Qualora le scarpe fossero state piccole:“si lassassi misi, timpu ca arriva a chiazza s’allarganu”.
Viceversa se le calzature risultavano di taglia abbondante: “ci mittissi na soletta”.
Ricoverata in ospedale, un giorno i dottori dissero di portarla a casa perche sarebbe deceduta da un momento all’altro, in modo da ricevere l’estrema unzione tra le mura domestiche. Già i primi messaggi di cordoglio cominciavano ad arrivare. Nel momento in cui la barella varcò l’uscio di casa avvenne il miracolo della resurrezione, esclamó: “a casa sugnu?” si alzò e visse per un altro anno.
‘A nonna Michelina, gradualmente cominciò a perdere la vista e, negli ultimissimi anni, anche “u sinziu”. Spesso non riconosceva nessuno tranne mio cugino Walter e me (diceva: “me niputi Alfó, l’attore”).
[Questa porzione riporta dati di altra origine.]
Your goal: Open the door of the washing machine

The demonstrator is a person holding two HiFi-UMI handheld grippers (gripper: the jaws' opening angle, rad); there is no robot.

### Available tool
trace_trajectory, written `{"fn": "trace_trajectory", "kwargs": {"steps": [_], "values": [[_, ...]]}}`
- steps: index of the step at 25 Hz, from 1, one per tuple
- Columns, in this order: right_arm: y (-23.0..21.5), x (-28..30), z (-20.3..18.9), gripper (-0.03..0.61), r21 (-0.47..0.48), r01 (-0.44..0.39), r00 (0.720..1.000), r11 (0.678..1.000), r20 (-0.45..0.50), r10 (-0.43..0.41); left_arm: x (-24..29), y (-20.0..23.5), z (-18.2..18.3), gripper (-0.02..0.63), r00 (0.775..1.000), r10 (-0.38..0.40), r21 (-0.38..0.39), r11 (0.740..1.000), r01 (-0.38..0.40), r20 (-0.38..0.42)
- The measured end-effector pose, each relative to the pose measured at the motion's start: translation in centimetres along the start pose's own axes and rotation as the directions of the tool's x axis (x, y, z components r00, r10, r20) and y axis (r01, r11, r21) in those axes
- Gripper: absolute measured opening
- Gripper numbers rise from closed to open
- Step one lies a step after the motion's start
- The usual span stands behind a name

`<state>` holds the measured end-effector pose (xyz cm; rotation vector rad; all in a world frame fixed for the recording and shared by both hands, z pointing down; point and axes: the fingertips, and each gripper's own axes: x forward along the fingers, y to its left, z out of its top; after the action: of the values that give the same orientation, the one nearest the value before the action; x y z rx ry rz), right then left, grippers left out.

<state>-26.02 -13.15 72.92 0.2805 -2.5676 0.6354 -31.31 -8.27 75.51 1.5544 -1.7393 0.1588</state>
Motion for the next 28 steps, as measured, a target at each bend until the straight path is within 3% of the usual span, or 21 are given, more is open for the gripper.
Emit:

Per pochi giorni fu “gradita” ospite di una casa di riposo, finché non telefonarono ai figli: “vinitivilla a pigliari”. La sua compagna di stanza la sbeffeggiava approfittando della sua cecità, finché una sera, appena l’ebbe a tiro, si tolse una scarpa e gliela tiró “a sturnu”, procurandole una ferita lacero contusa al capo.
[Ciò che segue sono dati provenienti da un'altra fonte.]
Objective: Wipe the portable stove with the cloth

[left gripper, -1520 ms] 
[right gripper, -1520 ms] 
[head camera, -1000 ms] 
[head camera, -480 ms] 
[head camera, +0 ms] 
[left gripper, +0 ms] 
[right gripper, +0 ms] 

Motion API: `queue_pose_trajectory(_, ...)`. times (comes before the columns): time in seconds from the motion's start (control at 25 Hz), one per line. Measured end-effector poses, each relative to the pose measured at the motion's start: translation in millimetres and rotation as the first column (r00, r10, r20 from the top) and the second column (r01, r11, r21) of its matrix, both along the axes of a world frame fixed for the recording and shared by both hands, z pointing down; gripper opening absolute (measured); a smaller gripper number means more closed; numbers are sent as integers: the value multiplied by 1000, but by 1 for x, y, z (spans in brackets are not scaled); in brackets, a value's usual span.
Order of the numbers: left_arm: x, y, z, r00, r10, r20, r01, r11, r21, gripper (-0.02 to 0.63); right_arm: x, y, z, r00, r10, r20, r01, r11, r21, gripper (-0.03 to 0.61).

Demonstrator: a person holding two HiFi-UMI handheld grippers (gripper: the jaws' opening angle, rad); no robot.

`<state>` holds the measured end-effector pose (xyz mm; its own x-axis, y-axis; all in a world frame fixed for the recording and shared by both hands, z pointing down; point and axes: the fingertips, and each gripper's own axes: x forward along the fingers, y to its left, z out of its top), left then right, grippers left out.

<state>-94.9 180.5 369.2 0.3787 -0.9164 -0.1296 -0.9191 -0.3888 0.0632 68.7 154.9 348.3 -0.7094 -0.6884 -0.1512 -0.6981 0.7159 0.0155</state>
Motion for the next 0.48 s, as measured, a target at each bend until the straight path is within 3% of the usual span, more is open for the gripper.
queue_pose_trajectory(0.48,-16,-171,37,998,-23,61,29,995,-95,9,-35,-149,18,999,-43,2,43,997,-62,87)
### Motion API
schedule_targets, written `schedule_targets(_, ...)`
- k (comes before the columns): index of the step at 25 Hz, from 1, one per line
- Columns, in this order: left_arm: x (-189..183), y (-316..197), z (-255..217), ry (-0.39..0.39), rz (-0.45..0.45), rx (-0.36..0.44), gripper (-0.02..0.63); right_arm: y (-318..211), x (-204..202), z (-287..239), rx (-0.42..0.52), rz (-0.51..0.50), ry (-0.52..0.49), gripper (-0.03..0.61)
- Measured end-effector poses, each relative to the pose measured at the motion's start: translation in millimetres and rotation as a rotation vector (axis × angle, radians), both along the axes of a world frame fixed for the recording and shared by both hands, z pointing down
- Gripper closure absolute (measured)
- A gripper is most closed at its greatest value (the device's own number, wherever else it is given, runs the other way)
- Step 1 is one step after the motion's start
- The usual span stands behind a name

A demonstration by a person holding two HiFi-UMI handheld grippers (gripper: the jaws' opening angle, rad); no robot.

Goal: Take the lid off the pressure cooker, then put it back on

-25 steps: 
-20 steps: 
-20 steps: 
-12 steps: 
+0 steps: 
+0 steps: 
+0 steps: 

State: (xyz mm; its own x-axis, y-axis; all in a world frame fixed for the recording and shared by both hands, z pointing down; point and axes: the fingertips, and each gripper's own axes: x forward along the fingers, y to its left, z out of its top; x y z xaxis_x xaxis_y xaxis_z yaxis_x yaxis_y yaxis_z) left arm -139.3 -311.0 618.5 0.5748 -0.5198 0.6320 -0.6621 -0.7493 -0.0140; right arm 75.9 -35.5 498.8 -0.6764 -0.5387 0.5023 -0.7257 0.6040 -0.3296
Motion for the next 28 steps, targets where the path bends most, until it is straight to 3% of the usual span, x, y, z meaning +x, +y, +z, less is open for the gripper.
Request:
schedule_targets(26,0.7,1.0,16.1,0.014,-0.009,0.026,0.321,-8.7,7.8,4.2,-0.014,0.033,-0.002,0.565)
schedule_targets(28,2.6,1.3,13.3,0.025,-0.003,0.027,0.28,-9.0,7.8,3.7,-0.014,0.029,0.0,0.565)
Lei citava spesso proverbi e detti siciliani, quando voleva darsi un tono tentava un italiano da favola: “Fai quando fai che un giorno viderai” “nonna ma cchi vó dì?” “Eh, viderai…viderai”. Lei aveva un modo bizzarro di comunicare: “nonna vuoi la pera o la mela?” “No nni voglio pera” per dire che voleva la mela. Oppure “nonna la vuoi una mela?” “Se c’è”.
I nonni, a dir poco, maestri di vita.
GRAZIE CARI NONNI…SOPRATTUTTO PER LE EMOZIONI CHE TUTT’OGGI PROVO NEL RICORDARVI.
P.S.: “Lassalu stari ‘u carusu, iddu nun ci curpa”. Quante “gargiate” mi sono risparmiato grazie ai nonni…sarebbero state tutte meritate, ci mancherebbe.